Noite algarvia
«Pergamóide», «esticadores», «avançado» ou «espias» são palavras que, se calhar, desconhece. Mas a verdade é que foi rodeado delas que assisti ao LIVE AID. A adolescência é lixada. Atente-se na sonoridade da palavra (atente-se), uma espécie de obsolescência ao contrário. O campismo está para as férias como o Aquário Vasco da Gama para o Oceanário. Mais pequeno, vai-se quando se é puto, e, para quem gosta de aquários, melhor. Quem não gosta, vai comendo super máxis e espera que acabe depressa. Confesso que vivi o «camping gas», o «atrelado», a «massa consistente», que «fui à praça», e «lavei a loiça». Parece mau, não é? – e era mesmo. Eu é que ainda não sabia. No meu caso, vinte e tal anos disto, nem todos desagradáveis devo notar. Houve todavia uma indicação premonitória de que umas outras férias eram possíveis. Não, não foi o famoso incêndio no Parque de Campismo da Praia Verde (talvez o maior português da altura, seguramente o maior da Europa). Imaginem dez mil pessoas a tentar sair e os bombeiros a tentar entrar pela sonolenta cancela do Parque, enquanto botijas de camping gas explodiam e os jerry-cans (outra alegada «palavra») de água derretiam. O pior não foi o pânico que se instalou, o pior mesmo era ter que andar, comer e dormir folheado a Tabard. O incêndio, como de costume nestas coisas, foi o melhorzinho que podia ter acontecido. Ninguém se magoou, a não ser o Parque. Mas os Verões no Parque de Campismo do CCL na Praia Verde entre Altura e Monte Gordo tinham uma qualidade que os redimia, o cinema ao ar livre. Há quem também fale muito e ainda ontem do self-service, mais especificamente dos crepes de chocolate que por lá abundavam.

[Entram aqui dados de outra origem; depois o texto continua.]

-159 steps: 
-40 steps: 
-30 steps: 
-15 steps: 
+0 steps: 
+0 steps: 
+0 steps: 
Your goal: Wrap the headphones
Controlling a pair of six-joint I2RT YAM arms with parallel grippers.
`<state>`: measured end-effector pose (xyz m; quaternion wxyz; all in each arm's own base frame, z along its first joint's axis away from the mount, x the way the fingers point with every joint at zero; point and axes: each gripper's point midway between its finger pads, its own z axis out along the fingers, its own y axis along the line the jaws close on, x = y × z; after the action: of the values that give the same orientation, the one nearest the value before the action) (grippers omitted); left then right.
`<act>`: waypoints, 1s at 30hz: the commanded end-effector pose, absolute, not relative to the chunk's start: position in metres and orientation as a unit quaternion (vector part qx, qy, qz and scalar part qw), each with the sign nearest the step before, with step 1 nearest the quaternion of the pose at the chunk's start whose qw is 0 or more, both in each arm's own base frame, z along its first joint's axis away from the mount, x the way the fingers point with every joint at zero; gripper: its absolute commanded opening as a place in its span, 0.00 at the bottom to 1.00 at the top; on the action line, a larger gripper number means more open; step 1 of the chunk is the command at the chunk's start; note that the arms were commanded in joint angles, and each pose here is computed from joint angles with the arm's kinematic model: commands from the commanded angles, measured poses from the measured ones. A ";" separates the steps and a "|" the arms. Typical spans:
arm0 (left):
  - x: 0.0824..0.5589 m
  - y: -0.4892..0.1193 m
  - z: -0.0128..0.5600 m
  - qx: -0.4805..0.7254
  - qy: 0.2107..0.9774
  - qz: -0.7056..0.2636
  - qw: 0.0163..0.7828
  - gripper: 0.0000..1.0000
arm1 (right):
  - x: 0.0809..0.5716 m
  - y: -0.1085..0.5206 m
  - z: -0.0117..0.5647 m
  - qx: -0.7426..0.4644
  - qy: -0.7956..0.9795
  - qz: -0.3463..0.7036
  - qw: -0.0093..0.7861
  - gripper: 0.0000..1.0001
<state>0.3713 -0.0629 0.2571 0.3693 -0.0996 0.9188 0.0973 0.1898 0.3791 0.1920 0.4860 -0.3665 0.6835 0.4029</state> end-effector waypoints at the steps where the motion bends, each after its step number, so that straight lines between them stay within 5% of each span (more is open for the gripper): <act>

Eu consigo imaginar qualquer das duas cenas. Petiz, braço direito pequenino e gordinho apertando para cima a para baixo a saia da mãe – «ò mãe, quero um crepe de chocolate» – «ò mãe vamos ver o Super Homem V ao cinema» – ou, melhor, como acho que chegou a acontecer, - «ò mãe», as duas coisas. O projector fazia imenso barulho, como o da Sala 1 do Fonte Nova (não ir lá ver o Gilliam), as cadeiras eram daquelas desdobráveis de madeira que gingavam de contra o chão, o écran parecia enorme mas era pequeno, o som era pior. O ar era quente e gentil. O céu por cima, estrelado estrelado, era dramático, de cenário de Visconti. O cinema tudo redimia, tudo resgatava da fealdade, do absurdo, e da pequenez. Se tivesse que escolher um esconderijo para dentro do qual fugir durante a adolescência, seria, ainda hoje, esse.
Rui Branco
PS Eu gosto muito do Aquário Vasco da Gama, não liguem ao que ficou escrito.
Rui Branco
PS Eu gosto muito do Aquário Vasco da Gama, não liguem ao que ficou escrito.